> [Assignment] Only the lines below from the one containing "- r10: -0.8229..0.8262" to the one containing "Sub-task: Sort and" should be repeated, both included and unchanged.

[Source data]
--- START ---
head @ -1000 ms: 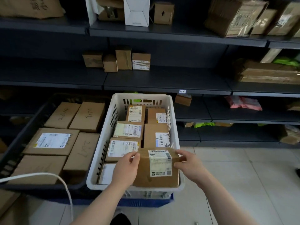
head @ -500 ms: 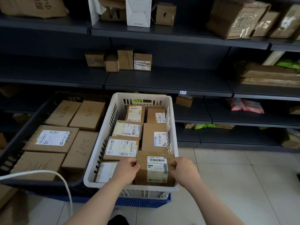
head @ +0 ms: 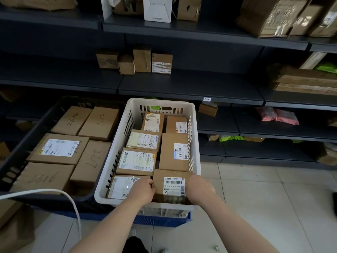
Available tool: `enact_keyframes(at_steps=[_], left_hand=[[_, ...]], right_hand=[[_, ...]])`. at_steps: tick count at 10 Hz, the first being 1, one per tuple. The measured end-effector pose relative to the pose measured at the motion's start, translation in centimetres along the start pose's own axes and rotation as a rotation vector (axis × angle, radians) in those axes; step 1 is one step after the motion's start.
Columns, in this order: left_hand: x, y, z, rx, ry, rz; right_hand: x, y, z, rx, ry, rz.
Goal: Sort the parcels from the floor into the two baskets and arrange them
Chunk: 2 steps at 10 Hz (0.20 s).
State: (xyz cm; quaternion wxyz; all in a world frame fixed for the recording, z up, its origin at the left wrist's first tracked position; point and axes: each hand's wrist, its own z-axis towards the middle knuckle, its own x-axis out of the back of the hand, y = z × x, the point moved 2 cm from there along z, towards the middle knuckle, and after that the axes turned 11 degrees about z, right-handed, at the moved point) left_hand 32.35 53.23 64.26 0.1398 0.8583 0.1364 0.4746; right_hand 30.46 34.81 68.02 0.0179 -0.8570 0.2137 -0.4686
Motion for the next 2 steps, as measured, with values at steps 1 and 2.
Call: enact_keyframes(at_steps=[1,2], left_hand=[[0.04,-0.25,-0.26,0.014,-0.009,-0.020],[0.50,-0.11,-0.83,0.010,0.015,-0.101]], right_hand=[[0.15,0.15,-0.20,-0.007,0.019,0.026],[0.48,0.10,-0.08,-0.017,0.097,0.056]])
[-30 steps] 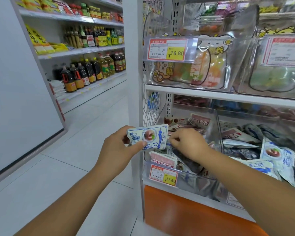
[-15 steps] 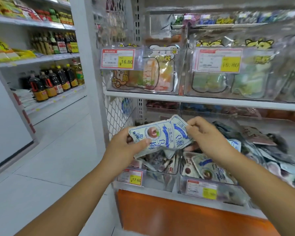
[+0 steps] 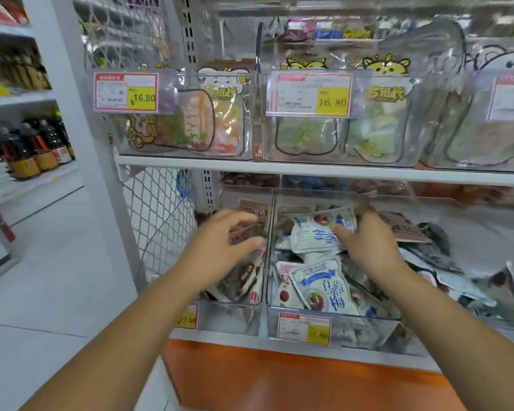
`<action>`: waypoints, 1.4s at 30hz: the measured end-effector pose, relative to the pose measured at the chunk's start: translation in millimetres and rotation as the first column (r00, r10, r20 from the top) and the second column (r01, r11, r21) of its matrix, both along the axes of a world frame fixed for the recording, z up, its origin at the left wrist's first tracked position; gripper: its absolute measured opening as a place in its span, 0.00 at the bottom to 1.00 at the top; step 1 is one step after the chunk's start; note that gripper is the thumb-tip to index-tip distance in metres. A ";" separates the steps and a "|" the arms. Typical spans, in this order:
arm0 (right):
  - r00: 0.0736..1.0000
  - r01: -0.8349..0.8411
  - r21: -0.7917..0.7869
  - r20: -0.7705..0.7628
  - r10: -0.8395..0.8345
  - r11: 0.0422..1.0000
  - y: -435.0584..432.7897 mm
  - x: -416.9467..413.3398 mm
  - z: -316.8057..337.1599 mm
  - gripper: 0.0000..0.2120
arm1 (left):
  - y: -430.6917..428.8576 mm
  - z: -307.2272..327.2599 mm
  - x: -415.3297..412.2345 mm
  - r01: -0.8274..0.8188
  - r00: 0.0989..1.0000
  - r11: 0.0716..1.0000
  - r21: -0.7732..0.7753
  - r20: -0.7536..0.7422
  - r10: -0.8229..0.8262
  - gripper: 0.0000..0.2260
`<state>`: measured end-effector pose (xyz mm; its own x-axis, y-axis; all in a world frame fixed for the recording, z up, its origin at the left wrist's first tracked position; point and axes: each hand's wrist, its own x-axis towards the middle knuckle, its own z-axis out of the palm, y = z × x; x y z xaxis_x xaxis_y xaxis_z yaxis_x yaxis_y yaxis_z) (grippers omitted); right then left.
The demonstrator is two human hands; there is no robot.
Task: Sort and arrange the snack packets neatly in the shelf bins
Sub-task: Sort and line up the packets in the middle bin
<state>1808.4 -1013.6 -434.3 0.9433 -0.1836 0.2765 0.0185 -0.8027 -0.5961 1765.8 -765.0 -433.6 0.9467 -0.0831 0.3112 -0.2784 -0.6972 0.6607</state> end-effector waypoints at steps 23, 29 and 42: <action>0.652 -0.743 -0.619 -0.582 0.486 0.255 191.0 -7.3 -13.0 0.09 | 123.0 -48.8 -46.6 0.086 0.976 0.860 0.503 0.129 -0.173 0.17; 0.686 -0.718 -0.252 -0.411 0.600 0.649 155.0 -6.8 12.9 0.11 | 118.9 -48.9 -43.4 0.037 0.978 0.866 0.499 0.162 -0.134 0.10; 0.789 -0.613 -0.230 -0.152 0.595 0.755 149.8 -28.5 0.8 0.07 | 102.7 -41.2 -45.9 0.014 0.997 0.960 0.279 0.074 -0.036 0.25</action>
<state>1779.9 -863.8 -433.5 0.8512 0.4984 0.1646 0.5202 -0.7594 -0.3908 1719.9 -662.3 -474.7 0.9171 -0.2000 0.3449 -0.3406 -0.8427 0.4170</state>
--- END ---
> [Response area]
  - r10: -0.8229..0.8262
  - gripper: 0.0000..0.2260
`<state>`: measured end-effector pose (xyz mm; its own x-axis, y-axis; all in a world frame fixed for the recording, z up, its origin at the left wrist's first tracked position; point and axes: each hand's wrist, its own x-axis towards the middle knuckle, its own z-axis out of the palm, y = z × x; x y z xaxis_x xaxis_y xaxis_z yaxis_x yaxis_y yaxis_z) (grippers omitted); right then left.
The demonstrator is two human hands; there is no robot.
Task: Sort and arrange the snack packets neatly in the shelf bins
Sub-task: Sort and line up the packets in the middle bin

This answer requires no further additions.